We have recently been granted our PR190 under NSW state.
My question is regarding the benefits towards our kids education. Since we are planning our daughter's education in Australia, we have few concerns.
1. Can we apply to universities in NSW only, (if we wish to avail benefits in fee structure as PR) or we can apply to universities in other states as well and get the concessions in fee?
2. We have come across conflicting views regarding loan availability to PRs for education. Some say PRs are not entitled to education loan and some say they are. What is correct?

Since we need to plan a lot about the money and university part and SAT exams, we guess now we should start with preparations on our part.

We really look forward to ur advise. Thanks


----------



## scattley (Jan 26, 2010)

Yes you can apply to unis in other states. The fees will be the Australian/PR rate but there will be no deferment (i.e. loans) - you will need to pay upfront. Only citizens get the HECS loans you are thinking of. The other difference is that the Australian/PR visa holders compete for a set number of spaces in each course - whereas international students have a much lower level of competition. So your SAT etc result will need to be higher to get a position as a PR than if you were applying for a international student spot.


----------



## kavita74 (Jun 5, 2014)

scattley said:


> Yes you can apply to unis in other states. The fees will be the Australian/PR rate but there will be no deferment (i.e. loans) - you will need to pay upfront. Only citizens get the HECS loans you are thinking of. The other difference is that the Australian/PR visa holders compete for a set number of spaces in each course - whereas international students have a much lower level of competition. So your SAT etc result will need to be higher to get a position as a PR than if you were applying for a international student
> 
> So the fee part when u say that we need to pay upfront, i assume that is annual fee. Or upfront for complete course duration?
> 
> In case fee is to be paid annually, then will she be eligible for student loan for balance fee for remaining course duration (once she gets the citizenship after 2year stay and clearing the test).


----------



## kavita74 (Jun 5, 2014)

scattley said:


> Yes you can apply to unis in other states. The fees will be the Australian/PR rate but there will be no deferment (i.e. loans) - you will need to pay upfront. Only citizens get the HECS loans you are thinking of. The other difference is that the Australian/PR visa holders compete for a set number of spaces in each course - whereas international students have a much lower level of competition. So your SAT etc result will need to be higher to get a position as a PR than if you were applying for a international student spot.

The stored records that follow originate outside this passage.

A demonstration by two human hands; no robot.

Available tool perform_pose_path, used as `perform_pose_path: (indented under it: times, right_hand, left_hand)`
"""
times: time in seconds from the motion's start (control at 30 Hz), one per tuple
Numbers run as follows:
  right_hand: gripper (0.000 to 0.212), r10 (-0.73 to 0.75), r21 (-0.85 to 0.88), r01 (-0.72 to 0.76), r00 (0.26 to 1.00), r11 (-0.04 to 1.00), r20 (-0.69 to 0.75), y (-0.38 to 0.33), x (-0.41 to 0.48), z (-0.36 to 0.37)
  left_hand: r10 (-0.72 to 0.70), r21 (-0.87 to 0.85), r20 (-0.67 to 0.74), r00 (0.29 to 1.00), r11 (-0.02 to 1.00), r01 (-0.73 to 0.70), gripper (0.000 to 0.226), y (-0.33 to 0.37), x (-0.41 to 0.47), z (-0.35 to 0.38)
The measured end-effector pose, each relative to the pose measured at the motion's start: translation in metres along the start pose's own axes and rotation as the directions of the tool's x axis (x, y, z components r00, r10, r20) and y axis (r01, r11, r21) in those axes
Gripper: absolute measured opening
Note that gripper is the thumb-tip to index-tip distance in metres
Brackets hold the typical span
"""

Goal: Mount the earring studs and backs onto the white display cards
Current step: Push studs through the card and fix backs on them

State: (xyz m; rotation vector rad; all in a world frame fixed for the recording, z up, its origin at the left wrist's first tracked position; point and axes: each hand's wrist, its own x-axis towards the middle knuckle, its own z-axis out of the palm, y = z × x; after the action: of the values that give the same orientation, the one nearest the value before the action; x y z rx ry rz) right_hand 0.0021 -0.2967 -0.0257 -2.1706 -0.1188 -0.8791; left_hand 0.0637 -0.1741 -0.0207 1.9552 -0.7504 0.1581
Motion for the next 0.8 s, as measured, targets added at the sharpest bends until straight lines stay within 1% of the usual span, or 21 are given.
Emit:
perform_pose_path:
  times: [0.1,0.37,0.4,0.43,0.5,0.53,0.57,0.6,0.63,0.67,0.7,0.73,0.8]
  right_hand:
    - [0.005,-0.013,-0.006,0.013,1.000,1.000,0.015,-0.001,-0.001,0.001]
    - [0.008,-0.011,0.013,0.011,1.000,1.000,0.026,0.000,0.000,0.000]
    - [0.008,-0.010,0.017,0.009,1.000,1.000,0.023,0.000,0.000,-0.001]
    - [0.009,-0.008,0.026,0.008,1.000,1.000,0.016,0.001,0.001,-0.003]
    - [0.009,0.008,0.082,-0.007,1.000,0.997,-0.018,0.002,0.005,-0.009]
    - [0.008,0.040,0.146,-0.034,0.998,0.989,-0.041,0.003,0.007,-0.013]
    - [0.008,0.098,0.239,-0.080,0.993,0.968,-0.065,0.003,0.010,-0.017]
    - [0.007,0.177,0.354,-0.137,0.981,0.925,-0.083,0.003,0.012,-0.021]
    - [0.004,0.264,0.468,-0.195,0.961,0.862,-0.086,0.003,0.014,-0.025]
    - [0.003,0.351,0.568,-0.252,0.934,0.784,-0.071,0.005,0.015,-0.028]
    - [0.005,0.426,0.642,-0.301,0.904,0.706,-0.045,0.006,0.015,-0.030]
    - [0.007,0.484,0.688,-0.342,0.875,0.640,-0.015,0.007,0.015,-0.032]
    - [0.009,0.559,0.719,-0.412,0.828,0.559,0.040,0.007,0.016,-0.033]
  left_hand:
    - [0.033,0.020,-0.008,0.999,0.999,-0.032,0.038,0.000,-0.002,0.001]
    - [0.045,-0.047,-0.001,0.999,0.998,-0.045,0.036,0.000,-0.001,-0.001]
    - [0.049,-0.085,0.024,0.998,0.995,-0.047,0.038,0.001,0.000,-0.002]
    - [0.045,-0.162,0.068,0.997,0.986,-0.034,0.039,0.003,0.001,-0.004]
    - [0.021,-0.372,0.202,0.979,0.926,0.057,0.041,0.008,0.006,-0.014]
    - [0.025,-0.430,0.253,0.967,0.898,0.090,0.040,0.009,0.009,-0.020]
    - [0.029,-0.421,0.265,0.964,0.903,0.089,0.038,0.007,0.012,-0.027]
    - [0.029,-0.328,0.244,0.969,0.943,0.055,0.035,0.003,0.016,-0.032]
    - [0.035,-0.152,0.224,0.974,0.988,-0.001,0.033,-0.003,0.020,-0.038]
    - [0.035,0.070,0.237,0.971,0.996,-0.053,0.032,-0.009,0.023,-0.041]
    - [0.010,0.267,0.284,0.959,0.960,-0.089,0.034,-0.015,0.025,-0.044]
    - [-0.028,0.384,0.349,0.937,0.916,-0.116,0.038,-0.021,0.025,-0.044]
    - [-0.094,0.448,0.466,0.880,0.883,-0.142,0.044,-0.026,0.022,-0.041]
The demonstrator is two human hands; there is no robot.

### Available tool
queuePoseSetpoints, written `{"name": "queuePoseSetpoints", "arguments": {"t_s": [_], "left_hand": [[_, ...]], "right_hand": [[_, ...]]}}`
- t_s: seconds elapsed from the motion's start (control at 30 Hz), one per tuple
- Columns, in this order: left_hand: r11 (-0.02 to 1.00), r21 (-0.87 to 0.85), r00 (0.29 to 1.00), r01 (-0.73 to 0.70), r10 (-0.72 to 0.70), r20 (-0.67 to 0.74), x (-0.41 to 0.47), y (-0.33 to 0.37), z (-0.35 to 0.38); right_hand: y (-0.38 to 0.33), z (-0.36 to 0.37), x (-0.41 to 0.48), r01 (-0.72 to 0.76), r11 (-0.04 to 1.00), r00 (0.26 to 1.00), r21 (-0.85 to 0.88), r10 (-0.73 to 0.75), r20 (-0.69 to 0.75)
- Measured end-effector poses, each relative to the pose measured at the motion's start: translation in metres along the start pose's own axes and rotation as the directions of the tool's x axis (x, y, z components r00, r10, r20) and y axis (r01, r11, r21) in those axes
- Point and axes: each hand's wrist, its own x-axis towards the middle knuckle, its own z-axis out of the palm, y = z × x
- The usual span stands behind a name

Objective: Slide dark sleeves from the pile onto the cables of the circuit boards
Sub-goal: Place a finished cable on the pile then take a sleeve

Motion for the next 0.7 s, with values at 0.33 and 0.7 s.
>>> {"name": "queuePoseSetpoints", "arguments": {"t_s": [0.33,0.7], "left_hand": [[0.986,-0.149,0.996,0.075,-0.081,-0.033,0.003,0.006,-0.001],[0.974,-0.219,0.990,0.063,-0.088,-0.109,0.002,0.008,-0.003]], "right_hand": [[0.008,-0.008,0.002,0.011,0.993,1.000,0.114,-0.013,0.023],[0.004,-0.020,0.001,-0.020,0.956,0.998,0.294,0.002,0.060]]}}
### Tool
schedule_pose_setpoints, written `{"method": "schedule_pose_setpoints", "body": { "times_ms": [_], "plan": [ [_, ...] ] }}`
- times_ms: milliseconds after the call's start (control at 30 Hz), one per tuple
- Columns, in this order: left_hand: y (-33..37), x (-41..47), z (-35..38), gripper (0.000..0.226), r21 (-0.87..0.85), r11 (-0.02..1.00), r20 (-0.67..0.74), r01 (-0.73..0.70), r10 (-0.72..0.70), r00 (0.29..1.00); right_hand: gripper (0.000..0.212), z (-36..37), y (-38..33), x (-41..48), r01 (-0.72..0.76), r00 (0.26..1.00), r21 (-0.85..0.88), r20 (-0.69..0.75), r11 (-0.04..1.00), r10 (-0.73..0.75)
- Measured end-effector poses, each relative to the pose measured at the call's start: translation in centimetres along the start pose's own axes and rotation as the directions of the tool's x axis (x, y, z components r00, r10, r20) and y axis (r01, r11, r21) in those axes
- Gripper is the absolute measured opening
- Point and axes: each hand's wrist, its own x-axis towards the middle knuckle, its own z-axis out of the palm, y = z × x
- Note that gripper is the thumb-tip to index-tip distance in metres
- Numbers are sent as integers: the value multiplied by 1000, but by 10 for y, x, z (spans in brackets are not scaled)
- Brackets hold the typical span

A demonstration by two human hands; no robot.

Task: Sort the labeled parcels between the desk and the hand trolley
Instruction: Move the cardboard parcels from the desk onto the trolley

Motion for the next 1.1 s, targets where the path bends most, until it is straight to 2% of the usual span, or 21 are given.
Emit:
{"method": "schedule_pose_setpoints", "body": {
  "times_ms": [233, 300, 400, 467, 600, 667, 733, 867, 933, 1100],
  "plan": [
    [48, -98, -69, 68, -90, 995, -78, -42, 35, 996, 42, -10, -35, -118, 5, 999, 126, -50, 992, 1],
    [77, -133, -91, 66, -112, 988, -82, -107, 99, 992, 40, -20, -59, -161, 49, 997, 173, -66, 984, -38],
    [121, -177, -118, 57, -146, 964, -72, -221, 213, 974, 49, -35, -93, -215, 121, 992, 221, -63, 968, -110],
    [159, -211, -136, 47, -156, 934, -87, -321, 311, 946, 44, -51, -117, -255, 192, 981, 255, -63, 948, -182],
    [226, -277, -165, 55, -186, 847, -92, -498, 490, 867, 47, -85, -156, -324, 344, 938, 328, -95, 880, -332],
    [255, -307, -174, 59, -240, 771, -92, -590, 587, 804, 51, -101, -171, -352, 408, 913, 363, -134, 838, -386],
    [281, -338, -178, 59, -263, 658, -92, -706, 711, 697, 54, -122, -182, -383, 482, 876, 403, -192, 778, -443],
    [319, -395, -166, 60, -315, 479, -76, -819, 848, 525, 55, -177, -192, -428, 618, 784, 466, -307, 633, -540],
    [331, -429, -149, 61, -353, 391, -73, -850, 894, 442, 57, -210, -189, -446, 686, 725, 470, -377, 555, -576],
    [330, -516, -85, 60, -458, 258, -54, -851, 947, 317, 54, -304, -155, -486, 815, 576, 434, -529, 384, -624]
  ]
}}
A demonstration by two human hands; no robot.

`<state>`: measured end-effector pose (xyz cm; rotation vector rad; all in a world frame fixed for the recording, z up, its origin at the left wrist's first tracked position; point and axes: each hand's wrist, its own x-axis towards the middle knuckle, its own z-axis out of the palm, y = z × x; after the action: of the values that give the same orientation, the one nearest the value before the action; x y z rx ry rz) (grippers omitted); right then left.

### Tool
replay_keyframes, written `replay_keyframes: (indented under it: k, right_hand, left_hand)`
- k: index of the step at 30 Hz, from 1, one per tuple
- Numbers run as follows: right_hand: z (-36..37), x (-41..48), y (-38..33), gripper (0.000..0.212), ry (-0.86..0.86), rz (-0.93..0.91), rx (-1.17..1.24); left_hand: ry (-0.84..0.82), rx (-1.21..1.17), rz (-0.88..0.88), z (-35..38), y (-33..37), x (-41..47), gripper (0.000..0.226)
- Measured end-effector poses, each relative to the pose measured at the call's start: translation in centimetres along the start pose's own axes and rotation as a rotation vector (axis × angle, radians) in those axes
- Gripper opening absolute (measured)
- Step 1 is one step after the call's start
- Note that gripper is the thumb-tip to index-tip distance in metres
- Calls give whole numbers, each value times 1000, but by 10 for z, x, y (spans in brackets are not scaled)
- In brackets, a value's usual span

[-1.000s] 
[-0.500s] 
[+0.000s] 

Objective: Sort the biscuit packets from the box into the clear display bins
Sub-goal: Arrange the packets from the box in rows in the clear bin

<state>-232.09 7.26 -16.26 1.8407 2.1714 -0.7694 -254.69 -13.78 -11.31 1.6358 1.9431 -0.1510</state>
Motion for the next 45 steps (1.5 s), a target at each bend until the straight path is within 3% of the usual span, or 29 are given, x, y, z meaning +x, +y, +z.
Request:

So the fee part when u say that we need to pay upfront, i assume that is annual fee. Or upfront for complete course duration?

In case fee is to be paid annually, then will she be eligible for student loan for balance fee for remaining course duration (once she gets the citizenship after 2year stay and clearing the test).


----------



## scattley (Jan 26, 2010)

Fees are paid every term up front. The HECS loans can be applied for once she is a citizen (has had the ceremony) for any subsequent terms.


----------



## kavita74 (Jun 5, 2014)

scattley said:


> Fees are paid every term up front. The HECS loans can be applied for once she is a citizen (has had the ceremony) for any subsequent terms.


Thanks.
That is some relief


----------